Por que o Sudão – que, durante a pesquisa vivia sob um regime político brutal – tem níveis de depressão tão inferiores aos iraquianos? E por que o Iêmen, que está em guerra há quatro anos, é menos deprimido do que Jordânia e Tunísia, que são países relativamente mais estáveis?
Guerra e colapso econômico não causam, necessariamente, depressão. É o que diz Rasjid Skinner, palestrante no Cambridge Muslim College, na Inglaterra, e professor visitante na Universidade Internacional Islâmica de Islamabad, no Paquistão.
Na verdade, explica Skinner, a existência de um conflito pode reduzir a sensação de alienação, ao dar às pessoas o sentimento de terem um propósito compartilhado. Na Irlanda do Norte, por exemplo, as taxas de suicídio eram menores nas épocas de conflito do que após os acordos que visaram acabar com as hostilidades.
“O que gera bem estar é a sensação de pertencimento”, fala Skinner. E o Sudão é uma das sociedades mais tribais do mundo árabe, gerando fortes laços sociais, continua o especialista.
“Já o que gera sentimentos ruins é não se sentir conectado, de uma forma que não vê saída para as dificuldades. É aí que a pessoa entra em desespero”. No Sudão, também existe uma tradição de estudar psicologia, o que pode ter produzido mais conhecimento a respeito de temas ligados à saúde mental, opina Skinner.
Na Tunísia, a esperança desapareceu. E, no Iraque, a remoção de Saddam Hussein, apesar de ter gerado uma euforia inicial, parece ter aberto uma caixa de Pandora de instabilidade e violência sectária.
“As pessoas podem aguentar as circunstâncias desde que exista esperança. Quando você não consegue enxergar esperança, você fica desesperado e esse desespero leva ao suicídio”, fala Skinner.

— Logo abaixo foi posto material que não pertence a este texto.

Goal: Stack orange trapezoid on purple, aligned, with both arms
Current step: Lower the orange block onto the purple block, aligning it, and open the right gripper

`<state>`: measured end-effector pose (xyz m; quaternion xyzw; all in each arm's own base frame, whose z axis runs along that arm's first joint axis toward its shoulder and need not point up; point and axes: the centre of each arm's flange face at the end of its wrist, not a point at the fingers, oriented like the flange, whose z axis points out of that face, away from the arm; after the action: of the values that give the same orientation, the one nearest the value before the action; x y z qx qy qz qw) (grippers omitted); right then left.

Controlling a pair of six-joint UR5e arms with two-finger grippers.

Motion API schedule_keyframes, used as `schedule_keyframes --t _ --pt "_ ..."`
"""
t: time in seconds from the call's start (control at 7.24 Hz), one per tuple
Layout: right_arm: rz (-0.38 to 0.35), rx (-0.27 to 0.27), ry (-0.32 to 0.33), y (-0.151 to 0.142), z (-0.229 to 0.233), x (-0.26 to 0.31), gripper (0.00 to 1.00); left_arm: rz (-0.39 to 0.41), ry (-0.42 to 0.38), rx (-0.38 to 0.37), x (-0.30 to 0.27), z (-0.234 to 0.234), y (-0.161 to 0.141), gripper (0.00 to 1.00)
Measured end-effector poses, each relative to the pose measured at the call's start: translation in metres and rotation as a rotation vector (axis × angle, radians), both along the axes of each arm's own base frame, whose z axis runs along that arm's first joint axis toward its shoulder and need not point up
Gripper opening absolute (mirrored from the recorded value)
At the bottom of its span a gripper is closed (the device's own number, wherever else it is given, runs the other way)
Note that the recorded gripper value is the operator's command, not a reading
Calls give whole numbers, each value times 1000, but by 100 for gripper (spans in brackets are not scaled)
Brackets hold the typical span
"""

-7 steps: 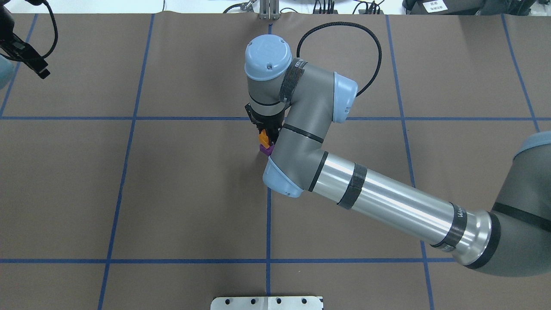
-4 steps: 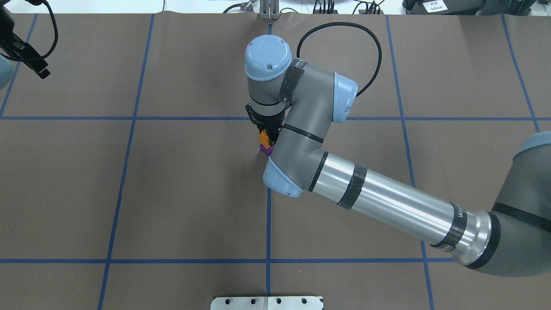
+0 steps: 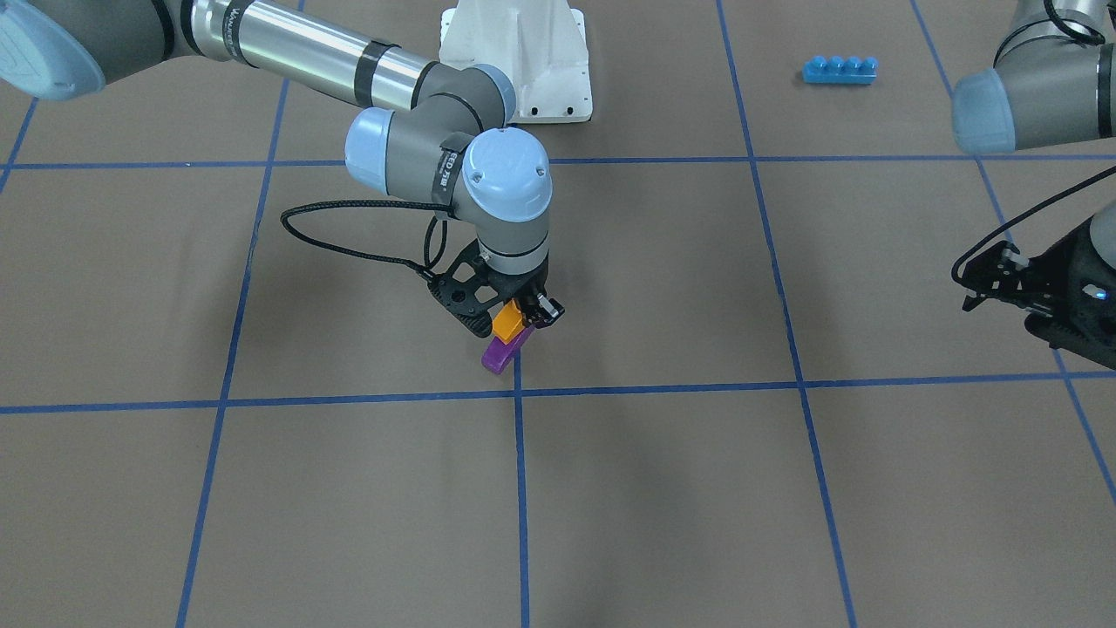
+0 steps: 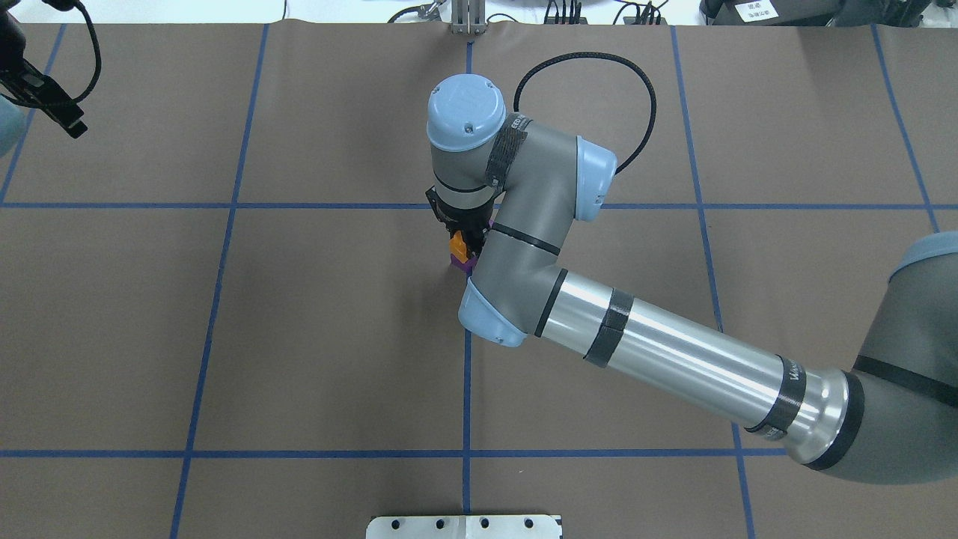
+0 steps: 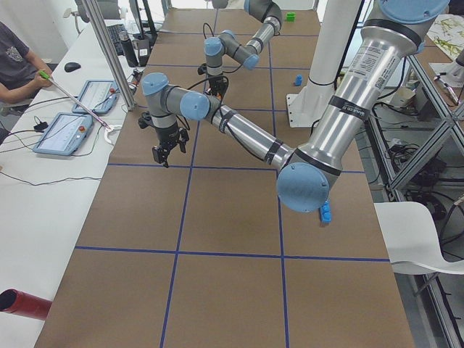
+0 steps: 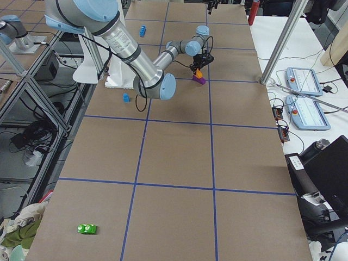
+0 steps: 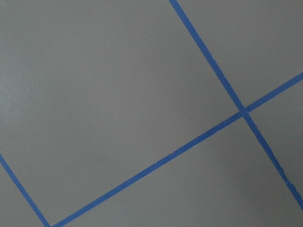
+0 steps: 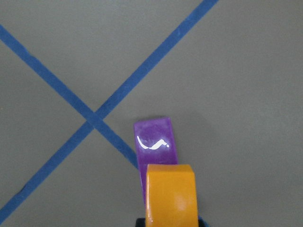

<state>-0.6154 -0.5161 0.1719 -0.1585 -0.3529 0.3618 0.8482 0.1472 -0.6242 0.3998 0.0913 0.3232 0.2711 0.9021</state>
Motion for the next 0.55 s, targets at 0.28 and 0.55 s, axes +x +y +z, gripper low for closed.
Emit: schedule_keyframes --t 0.28,0.55 --pt "-3 2 -1 1 2 -3 0 -1 1 1 0 -1 0 100" --pt "-7 6 -5 1 4 -4 100 -7 2 -2 1 -2 0 100"
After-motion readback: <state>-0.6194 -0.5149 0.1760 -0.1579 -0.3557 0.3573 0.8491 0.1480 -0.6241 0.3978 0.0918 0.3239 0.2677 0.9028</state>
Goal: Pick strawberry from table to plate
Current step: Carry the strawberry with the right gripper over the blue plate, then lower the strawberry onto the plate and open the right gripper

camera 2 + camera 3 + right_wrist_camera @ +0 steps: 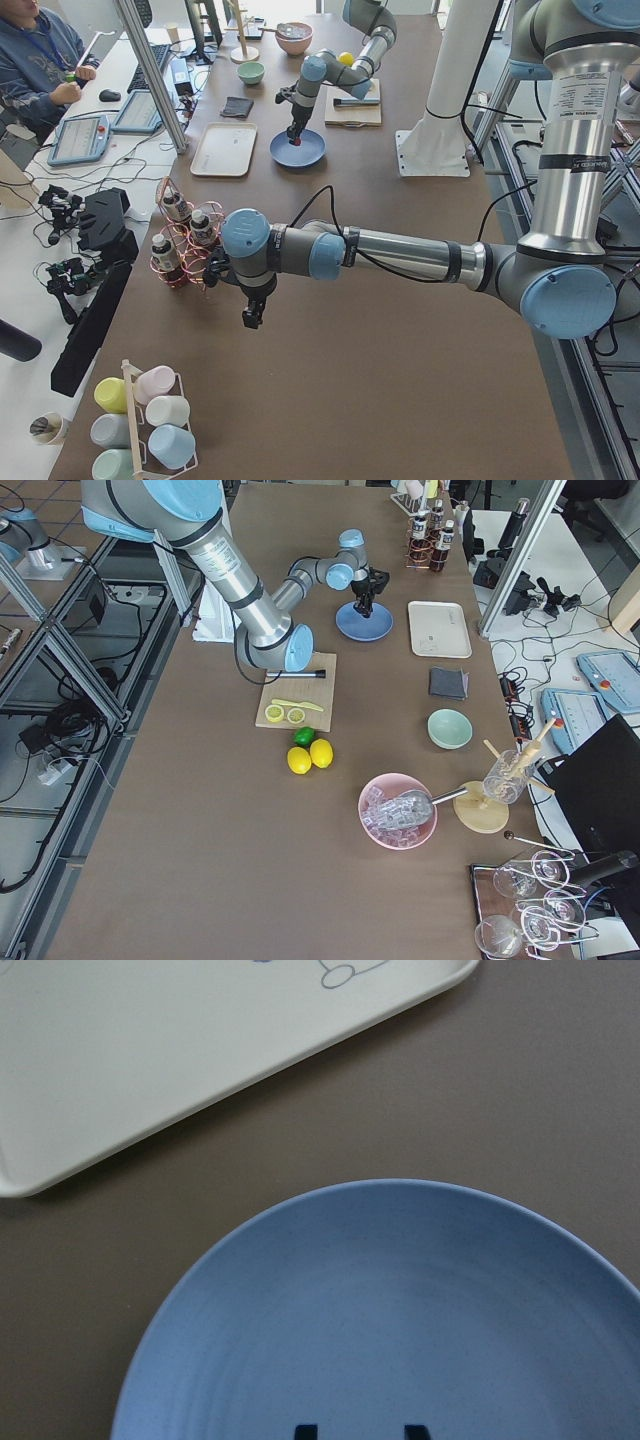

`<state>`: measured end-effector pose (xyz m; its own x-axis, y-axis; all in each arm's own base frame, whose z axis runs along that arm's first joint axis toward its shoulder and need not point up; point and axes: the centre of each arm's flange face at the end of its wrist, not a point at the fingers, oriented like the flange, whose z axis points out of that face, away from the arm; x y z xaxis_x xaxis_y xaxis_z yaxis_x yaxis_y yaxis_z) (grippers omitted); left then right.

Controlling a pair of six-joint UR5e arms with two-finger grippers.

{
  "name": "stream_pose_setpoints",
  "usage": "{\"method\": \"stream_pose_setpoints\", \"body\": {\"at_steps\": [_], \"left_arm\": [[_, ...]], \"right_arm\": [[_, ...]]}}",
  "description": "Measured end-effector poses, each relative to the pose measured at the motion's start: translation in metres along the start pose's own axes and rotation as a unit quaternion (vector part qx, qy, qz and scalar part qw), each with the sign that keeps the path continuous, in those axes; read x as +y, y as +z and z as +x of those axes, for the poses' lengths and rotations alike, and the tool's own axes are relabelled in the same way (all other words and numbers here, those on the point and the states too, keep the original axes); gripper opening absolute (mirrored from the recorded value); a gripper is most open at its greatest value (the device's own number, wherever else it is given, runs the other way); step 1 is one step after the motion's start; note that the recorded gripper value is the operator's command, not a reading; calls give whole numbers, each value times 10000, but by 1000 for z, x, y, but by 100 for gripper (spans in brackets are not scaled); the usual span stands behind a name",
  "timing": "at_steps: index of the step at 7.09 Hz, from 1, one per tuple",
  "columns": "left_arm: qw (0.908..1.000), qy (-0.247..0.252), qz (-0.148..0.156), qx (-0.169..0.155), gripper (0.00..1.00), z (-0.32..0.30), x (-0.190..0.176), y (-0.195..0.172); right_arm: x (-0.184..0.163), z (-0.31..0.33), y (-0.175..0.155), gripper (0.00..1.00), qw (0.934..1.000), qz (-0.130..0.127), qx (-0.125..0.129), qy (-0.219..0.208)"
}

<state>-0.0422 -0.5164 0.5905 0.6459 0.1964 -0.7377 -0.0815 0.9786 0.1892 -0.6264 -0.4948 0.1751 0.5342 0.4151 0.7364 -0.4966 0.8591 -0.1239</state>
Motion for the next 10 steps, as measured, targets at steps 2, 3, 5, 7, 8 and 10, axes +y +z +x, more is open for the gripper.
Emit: {"method": "stream_pose_setpoints", "body": {"at_steps": [2, 3, 5, 7, 8, 10], "left_arm": [[10000, -1, 0, 0, 98, 0, 1, 0], [10000, 5, 0, 1, 98, 0, 0, 0], [10000, 12, 1, 1, 98, 0, 0, 0], [10000, 19, 5, 6, 98, 1, 0, 0], [10000, 21, 6, 6, 98, 1, 0, 0], [10000, 14, 0, 7, 98, 0, 0, 1]], "right_arm": [[-1, 3, 13, 0, 10000, 27, 21, -20], [-1, 5, 18, 0, 10000, 27, 36, -29], [1, 11, 25, 0, 9999, 20, 89, -51], [2, 15, 31, 99, 9997, 8, 139, -181], [2, 16, 31, 99, 9994, 4, 147, -329], [-15, 11, 16, 99, 9989, -46, 50, -456]]}}
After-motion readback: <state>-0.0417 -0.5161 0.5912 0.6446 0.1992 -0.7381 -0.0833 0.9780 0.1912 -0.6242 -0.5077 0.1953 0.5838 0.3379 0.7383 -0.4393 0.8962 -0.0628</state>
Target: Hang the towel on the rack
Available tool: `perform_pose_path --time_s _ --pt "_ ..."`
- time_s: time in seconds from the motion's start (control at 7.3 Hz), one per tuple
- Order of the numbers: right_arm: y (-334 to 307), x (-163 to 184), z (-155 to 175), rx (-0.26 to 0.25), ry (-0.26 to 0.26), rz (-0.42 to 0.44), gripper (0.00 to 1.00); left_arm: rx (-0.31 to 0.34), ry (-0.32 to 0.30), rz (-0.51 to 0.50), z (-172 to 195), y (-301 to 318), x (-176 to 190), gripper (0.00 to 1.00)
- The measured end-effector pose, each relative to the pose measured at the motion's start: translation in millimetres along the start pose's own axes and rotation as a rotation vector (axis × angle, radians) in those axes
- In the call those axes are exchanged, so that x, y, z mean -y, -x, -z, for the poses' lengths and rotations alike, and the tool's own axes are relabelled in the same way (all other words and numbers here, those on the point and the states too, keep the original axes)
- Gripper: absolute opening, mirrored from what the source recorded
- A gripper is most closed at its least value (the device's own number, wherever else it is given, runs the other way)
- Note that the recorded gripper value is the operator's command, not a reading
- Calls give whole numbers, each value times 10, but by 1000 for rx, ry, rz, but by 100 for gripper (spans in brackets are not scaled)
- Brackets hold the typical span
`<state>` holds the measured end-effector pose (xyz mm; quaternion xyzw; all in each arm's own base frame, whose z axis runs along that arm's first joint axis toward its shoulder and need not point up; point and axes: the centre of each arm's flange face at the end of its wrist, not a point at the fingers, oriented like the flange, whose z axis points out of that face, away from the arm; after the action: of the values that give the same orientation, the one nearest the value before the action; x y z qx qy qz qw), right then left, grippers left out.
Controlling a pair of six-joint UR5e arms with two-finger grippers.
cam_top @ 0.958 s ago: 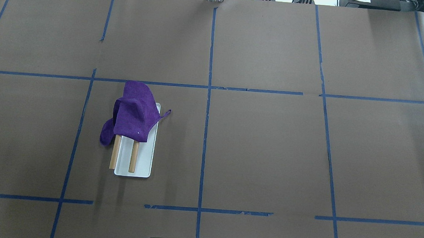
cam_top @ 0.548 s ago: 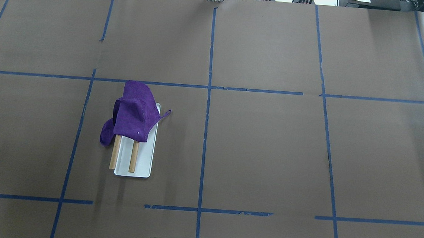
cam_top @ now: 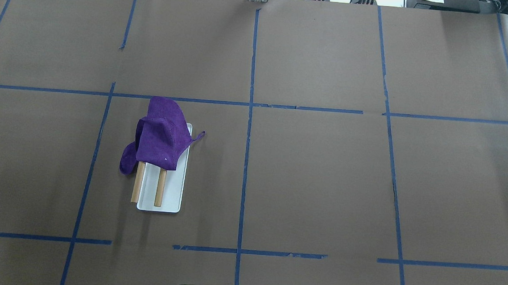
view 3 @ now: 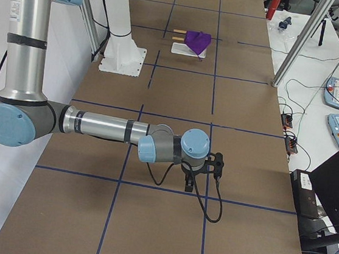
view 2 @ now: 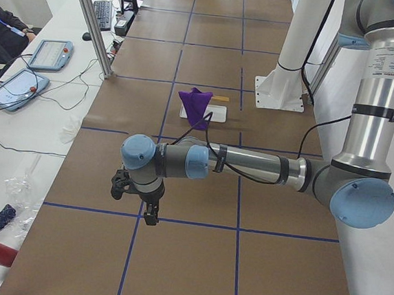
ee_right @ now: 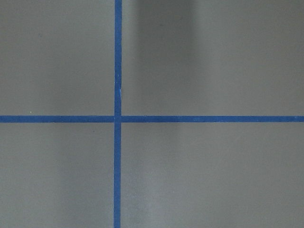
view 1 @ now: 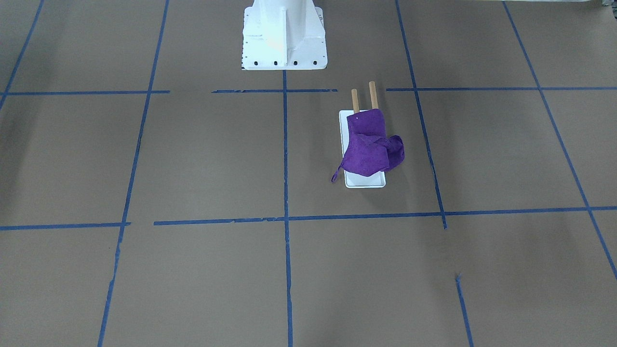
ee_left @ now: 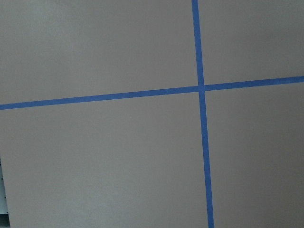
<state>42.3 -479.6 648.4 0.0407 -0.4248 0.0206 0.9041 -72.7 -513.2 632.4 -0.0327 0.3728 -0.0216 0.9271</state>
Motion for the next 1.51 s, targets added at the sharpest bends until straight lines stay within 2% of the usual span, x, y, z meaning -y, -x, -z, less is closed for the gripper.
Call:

Já faz mais de um ano que o poeta Gharibi tirou a própria vida. Para os seus amigos, foi preciso tempo para entender o que se passou.
“Eu não posso dizer que aceitei, mas entendi o que aconteceu”, diz Olfa. “Felizmente, ele não morreu como muitas pessoas, porque ele deixou muito. As ideias não morrem, elas continuam aqui. Ele era incrível, verdadeiramente incrível”.